Only the lines below starting at the one that contains "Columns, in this" and ending at the one that contains "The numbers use" are to be reproduced, exactly and with both ends kept.

——

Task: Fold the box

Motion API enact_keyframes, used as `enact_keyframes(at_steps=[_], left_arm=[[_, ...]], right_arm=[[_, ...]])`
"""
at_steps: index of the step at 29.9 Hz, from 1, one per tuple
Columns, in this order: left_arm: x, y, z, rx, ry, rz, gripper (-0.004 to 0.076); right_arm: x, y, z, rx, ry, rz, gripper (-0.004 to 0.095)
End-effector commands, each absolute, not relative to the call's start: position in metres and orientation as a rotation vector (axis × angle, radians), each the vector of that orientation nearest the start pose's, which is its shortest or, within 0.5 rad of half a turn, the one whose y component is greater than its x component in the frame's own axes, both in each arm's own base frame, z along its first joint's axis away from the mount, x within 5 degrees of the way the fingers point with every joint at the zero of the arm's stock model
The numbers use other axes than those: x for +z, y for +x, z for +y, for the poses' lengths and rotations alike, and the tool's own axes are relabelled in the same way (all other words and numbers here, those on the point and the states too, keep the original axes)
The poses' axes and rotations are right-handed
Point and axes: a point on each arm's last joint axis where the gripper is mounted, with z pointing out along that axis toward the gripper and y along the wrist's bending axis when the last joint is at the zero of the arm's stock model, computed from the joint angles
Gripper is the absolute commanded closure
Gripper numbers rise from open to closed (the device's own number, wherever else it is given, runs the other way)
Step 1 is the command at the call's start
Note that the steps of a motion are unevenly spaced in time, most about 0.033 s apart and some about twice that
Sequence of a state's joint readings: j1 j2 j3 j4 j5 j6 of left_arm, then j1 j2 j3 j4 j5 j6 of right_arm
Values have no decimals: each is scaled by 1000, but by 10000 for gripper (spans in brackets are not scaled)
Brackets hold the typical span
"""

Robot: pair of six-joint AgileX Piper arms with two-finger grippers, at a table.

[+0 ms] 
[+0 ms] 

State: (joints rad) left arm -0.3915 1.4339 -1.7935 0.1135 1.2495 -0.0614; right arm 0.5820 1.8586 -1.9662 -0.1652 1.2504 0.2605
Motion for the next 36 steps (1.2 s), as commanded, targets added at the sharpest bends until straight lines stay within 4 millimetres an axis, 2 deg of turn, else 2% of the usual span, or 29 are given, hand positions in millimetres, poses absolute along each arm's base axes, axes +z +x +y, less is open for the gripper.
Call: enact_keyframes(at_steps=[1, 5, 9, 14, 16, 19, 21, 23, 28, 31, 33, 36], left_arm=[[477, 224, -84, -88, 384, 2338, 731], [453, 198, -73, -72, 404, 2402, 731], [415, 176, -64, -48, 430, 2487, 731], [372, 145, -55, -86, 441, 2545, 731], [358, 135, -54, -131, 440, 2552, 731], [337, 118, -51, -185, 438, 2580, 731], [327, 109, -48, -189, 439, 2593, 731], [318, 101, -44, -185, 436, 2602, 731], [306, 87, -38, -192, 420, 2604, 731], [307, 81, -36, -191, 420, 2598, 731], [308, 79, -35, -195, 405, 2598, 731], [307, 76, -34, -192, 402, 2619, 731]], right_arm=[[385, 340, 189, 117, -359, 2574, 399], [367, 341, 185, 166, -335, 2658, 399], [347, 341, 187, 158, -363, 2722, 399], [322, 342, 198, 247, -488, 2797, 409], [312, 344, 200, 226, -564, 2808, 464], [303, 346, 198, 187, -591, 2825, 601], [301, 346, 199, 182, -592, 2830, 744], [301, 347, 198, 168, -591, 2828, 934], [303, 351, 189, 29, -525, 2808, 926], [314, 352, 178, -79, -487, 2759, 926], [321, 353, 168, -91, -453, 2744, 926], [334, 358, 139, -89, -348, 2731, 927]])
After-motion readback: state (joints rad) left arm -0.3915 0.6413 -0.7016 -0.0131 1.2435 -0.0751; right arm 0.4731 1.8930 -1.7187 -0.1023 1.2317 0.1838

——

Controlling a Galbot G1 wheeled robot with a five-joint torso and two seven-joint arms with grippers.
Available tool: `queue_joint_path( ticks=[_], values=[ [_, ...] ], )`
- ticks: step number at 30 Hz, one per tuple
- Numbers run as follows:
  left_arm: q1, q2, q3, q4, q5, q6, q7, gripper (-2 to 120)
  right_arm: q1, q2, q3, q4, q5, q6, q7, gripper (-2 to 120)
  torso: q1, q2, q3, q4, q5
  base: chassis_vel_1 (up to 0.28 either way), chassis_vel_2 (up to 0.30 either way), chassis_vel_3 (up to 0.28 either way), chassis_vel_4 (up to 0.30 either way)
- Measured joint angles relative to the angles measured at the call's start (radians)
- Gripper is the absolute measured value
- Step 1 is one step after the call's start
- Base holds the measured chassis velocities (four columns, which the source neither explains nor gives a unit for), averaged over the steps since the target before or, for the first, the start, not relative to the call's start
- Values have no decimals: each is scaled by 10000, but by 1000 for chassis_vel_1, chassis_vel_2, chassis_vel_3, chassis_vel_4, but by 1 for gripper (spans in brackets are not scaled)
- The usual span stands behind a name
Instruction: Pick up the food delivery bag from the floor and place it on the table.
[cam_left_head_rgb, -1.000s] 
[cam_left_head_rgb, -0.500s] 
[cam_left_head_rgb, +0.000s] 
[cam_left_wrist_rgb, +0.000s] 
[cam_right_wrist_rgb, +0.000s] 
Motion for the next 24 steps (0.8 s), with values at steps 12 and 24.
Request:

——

- **Output for this exercise**
Columns, in this order: left_arm: x, y, z, rx, ry, rz, gripper (-0.004 to 0.076); right_arm: x, y, z, rx, ry, rz, gripper (-0.004 to 0.095)
End-effector commands, each absolute, not relative to the call's start: position in metres and orientation as a rotation vector (axis × angle, radians), each the vector of that orientation nearest the start pose's, which is its shortest or, within 0.5 rad of half a turn, the one whose y component is greater than its x component in the frame's own axes, both in each arm's own base frame, z along its first joint's axis away from the mount, x within 5 degrees of the way the fingers point with every joint at the zero of the arm's stock model
The numbers use other axes than those: x for +z, y for +x, z for +y, for the poses' lengths and rotations alike, and the tool's own axes are relabelled in the same way (all other words and numbers here, those on the point and the states too, keep the original axes)

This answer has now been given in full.